One assumes her execution was definitive: as uncomfortable and unexpected as some of the sounds were, Arnold seemed fully committed and totally in control of what she was doing. The piece requires no traditional acting; Sciarrino provides a hortatory note that states that “these actions are already theater,” but Arnold made the most of simply gazing at the audience. The technical presentation needed some work. The piece depends heavily on the text and although the libretto was distributed, very little light was available to read it. Arnold’s microphone was prone to emitting loud thumps at inappropriate moments; by contrast, the male chorus (which sang only twice) was nearly inaudible. Also, Sound Icon must be pretty sure its audience is hard-core about this music, inasmuch as it provided no notes at all to guide the listener apart from the libretto and a few sentences in oddly translated English from Sciarrino with instructions for listening: “…every scenic insinuation should enhance the sounds without imprisoning them. The drama of what is heard is effective, regardless of the space.” OK, then.
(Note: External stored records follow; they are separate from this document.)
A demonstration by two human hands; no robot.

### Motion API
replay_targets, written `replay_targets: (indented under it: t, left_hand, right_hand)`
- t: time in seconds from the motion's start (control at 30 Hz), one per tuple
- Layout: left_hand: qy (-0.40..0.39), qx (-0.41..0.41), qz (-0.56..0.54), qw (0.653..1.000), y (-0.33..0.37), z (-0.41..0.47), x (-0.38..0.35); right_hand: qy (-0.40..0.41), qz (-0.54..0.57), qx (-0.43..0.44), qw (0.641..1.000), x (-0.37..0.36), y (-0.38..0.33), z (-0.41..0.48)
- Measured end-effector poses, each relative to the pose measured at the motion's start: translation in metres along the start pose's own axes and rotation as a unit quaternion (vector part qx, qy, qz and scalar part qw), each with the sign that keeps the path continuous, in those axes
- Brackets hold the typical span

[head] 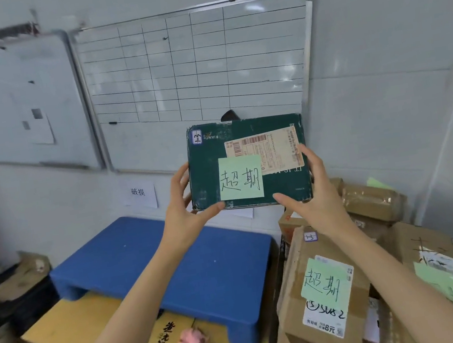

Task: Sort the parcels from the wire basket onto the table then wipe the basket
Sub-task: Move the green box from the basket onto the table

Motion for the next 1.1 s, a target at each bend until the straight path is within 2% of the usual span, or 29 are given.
replay_targets:
  t: [0.3, 0.7, 1.1]
  left_hand:
    - [0.029, 0.008, -0.001, 1.0, -0.027, 0.009, 0.062]
    - [-0.019, -0.01, 0.034, 0.999, -0.088, 0.062, 0.174]
    - [-0.057, -0.013, 0.024, 0.998, -0.154, 0.08, 0.2]
  right_hand:
    - [-0.006, -0.04, 0.029, 0.999, -0.067, -0.021, 0.018]
    - [0.029, -0.02, -0.008, 0.999, -0.205, -0.024, 0.047]
    - [0.02, -0.036, -0.083, 0.996, -0.266, 0.013, 0.053]
Point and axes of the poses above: each hand's wrist, its own z-axis towards the middle knuckle, its own x-axis out of the back of the hand, y = z × x, the point moved 8 cm from there along z, towards the middle knuckle, and after that the axes turned 5 degrees about z, right-handed, at the moved point
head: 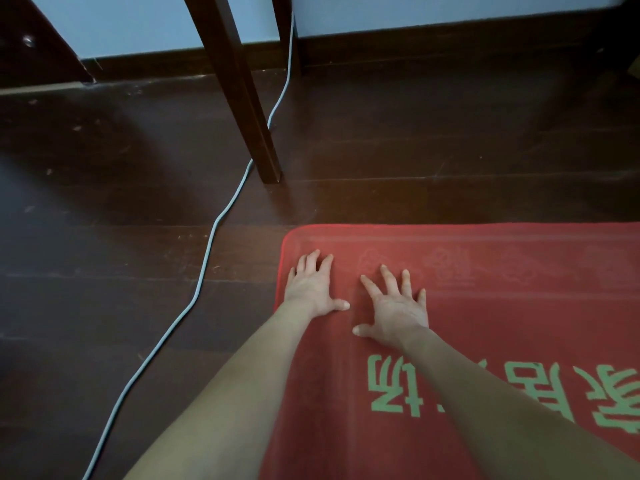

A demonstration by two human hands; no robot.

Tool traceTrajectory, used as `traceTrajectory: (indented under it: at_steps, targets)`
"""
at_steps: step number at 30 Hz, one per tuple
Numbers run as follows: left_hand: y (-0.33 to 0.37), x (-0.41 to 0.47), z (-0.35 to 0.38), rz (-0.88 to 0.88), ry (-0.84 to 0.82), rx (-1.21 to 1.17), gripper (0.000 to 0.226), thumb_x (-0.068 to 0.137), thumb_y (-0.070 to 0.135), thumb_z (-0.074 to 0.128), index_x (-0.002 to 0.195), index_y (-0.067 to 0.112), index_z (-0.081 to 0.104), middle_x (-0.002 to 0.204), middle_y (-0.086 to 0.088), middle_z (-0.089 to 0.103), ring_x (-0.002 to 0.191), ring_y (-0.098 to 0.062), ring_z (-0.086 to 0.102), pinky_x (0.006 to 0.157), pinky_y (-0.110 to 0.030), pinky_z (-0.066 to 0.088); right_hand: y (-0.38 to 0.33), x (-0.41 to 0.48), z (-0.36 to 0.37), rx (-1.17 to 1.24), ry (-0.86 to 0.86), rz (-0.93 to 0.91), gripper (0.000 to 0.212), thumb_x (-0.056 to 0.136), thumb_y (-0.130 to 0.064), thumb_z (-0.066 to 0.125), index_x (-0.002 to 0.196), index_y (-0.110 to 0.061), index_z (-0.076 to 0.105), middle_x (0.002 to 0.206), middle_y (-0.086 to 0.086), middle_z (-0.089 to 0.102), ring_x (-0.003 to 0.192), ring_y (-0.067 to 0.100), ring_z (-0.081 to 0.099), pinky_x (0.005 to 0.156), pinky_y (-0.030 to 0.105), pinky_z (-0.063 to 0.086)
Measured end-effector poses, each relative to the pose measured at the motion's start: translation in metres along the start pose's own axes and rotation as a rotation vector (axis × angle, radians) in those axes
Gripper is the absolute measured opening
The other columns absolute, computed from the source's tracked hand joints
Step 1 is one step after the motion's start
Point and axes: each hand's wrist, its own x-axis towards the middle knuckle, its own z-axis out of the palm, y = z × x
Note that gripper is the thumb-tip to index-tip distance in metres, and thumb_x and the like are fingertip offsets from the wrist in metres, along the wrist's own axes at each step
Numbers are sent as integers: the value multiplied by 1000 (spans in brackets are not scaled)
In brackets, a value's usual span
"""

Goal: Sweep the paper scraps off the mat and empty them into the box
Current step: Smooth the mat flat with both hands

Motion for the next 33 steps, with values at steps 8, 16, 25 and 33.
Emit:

At its best, the work is cinematic and hallucinatory. Once one gets used to the various sounds and effects being employed; it is possible to hear two or three different layers of action happening at once. Natural sounds from the outdoors mingle with Elsa’s pleadings and Lohengrin’s demurrals; these are interrupted by grunts and groans that presumably emanate from inside Elsa’s head. There are also stretches that do little but establish the mood, which does not vary much from beginning until nearly the end. At the conclusions, we find ourselves in the mental hospital, with Elsa reduced to imbecility, singing a simple tune. It’s a striking moment, but it’s also a narrative cop out. It does not diminish Arnold’s significant achievements to believe that the piece’s self-indulgence and constant hysteria seriously undermine any serious dramatic impact it might have. It’s a fascinating effort; but it was a relief to have it end.